Records provided
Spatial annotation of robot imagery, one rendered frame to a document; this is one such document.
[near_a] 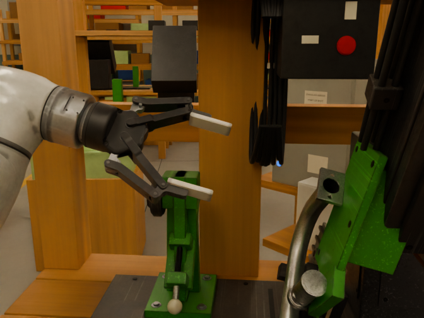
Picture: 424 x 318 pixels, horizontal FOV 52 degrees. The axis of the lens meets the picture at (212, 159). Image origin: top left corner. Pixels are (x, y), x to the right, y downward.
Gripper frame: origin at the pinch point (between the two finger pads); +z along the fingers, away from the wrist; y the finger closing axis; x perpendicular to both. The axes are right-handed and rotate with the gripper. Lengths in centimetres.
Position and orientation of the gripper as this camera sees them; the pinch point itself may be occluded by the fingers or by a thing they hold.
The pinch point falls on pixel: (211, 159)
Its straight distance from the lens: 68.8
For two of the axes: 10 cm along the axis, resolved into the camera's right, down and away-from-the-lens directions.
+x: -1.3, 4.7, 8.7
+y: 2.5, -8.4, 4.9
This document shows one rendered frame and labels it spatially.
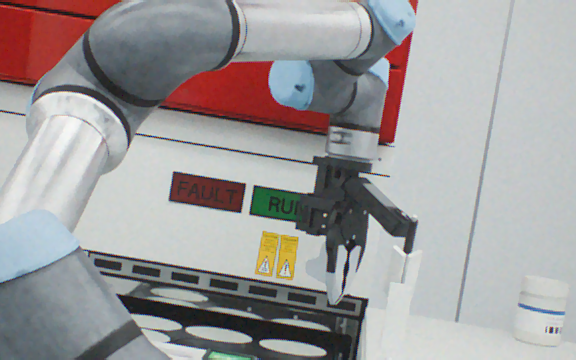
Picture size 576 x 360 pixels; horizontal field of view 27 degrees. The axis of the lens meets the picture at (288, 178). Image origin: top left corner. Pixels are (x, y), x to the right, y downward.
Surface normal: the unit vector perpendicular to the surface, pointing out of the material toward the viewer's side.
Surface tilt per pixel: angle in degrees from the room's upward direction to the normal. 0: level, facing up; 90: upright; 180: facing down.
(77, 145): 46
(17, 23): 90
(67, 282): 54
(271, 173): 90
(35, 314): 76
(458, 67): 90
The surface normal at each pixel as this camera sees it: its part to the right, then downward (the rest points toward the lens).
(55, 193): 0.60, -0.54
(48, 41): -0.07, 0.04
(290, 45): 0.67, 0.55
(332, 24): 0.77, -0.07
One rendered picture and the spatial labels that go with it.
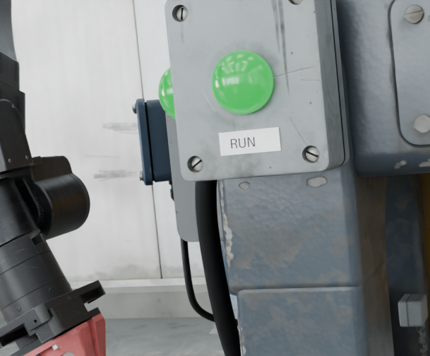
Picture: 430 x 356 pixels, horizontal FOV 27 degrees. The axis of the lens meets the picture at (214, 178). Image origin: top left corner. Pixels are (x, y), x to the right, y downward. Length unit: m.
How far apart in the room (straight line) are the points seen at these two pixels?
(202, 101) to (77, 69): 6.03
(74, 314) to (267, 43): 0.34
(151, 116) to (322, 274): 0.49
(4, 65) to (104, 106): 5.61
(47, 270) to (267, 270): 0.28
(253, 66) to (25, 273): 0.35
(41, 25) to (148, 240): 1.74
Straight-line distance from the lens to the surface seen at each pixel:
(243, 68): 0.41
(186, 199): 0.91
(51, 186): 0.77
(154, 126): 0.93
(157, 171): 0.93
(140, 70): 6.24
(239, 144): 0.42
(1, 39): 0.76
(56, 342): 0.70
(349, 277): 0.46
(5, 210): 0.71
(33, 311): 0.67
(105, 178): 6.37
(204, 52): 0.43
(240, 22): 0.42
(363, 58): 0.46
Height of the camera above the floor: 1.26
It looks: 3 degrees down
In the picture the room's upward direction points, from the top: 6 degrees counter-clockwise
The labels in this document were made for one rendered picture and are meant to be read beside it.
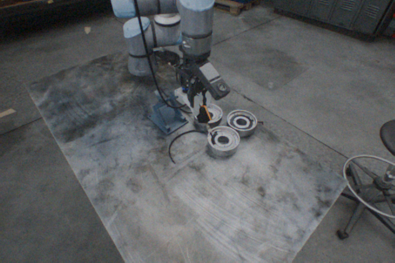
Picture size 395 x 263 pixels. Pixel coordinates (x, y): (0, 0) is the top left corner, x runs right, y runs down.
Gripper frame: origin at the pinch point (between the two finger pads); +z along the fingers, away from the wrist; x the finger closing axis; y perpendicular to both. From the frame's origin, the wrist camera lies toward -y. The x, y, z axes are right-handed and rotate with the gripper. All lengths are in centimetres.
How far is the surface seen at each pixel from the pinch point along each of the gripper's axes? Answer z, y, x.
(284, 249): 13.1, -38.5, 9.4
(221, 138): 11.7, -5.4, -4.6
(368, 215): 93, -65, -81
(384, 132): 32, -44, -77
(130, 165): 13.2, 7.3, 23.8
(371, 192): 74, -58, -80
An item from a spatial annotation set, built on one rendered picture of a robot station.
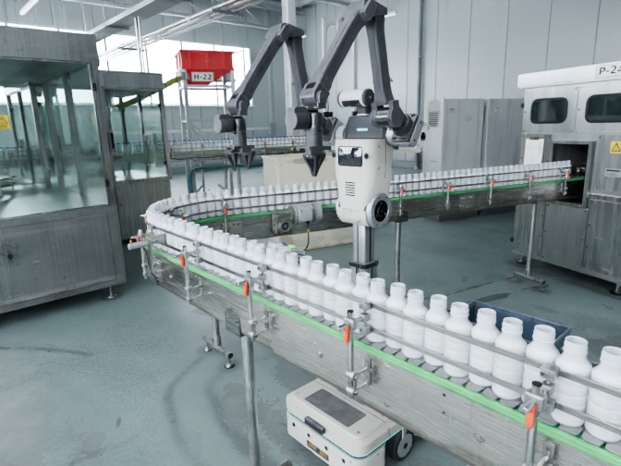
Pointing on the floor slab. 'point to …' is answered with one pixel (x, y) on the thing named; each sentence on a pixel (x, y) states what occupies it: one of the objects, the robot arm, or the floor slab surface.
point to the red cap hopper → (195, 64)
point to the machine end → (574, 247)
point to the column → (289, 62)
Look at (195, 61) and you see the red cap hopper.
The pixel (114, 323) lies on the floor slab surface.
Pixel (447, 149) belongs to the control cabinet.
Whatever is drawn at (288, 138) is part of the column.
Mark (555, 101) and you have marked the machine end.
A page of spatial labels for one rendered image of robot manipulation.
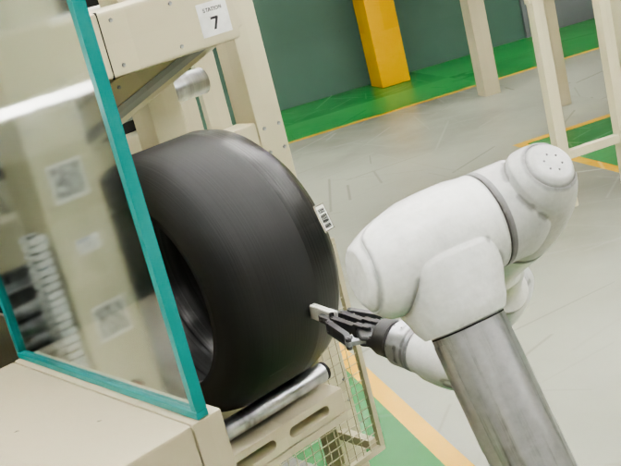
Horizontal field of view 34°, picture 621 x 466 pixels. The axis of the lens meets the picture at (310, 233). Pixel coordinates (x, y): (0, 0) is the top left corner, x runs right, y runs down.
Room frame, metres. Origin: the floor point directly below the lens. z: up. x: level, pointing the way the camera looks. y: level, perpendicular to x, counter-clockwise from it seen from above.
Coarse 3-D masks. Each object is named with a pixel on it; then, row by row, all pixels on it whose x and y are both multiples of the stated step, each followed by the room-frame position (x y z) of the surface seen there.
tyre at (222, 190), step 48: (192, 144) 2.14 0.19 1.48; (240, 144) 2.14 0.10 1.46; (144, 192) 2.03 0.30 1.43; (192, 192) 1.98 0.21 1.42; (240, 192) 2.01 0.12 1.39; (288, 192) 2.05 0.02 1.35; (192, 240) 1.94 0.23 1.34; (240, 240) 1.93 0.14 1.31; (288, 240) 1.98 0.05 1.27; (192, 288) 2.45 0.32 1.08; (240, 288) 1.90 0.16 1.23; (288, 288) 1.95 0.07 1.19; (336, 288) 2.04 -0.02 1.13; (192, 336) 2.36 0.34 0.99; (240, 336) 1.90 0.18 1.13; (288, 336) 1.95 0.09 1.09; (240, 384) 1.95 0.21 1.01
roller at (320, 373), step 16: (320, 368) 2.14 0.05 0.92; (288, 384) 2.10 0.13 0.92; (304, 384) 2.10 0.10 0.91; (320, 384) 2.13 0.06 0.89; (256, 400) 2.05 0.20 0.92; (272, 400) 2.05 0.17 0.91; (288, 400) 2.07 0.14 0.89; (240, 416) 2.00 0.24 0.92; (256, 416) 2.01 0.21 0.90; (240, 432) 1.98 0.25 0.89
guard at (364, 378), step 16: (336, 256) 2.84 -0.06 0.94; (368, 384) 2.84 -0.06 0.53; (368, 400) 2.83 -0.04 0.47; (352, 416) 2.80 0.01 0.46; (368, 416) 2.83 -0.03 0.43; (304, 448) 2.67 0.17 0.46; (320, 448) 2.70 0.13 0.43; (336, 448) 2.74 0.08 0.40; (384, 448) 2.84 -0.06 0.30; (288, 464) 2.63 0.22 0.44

What this task involves
In the listing above, find the line with "Look at (195, 61)" and the line with "A page of spatial", then reproduce both and every line between them exactly.

Your response
Look at (195, 61) and you see the red cap hopper.
The pixel (114, 323) lies on the floor slab surface.
Pixel (447, 149) belongs to the control cabinet.
Whatever is drawn at (288, 138) is part of the column.
Mark (555, 101) and you have marked the machine end.
A page of spatial labels for one rendered image of robot manipulation.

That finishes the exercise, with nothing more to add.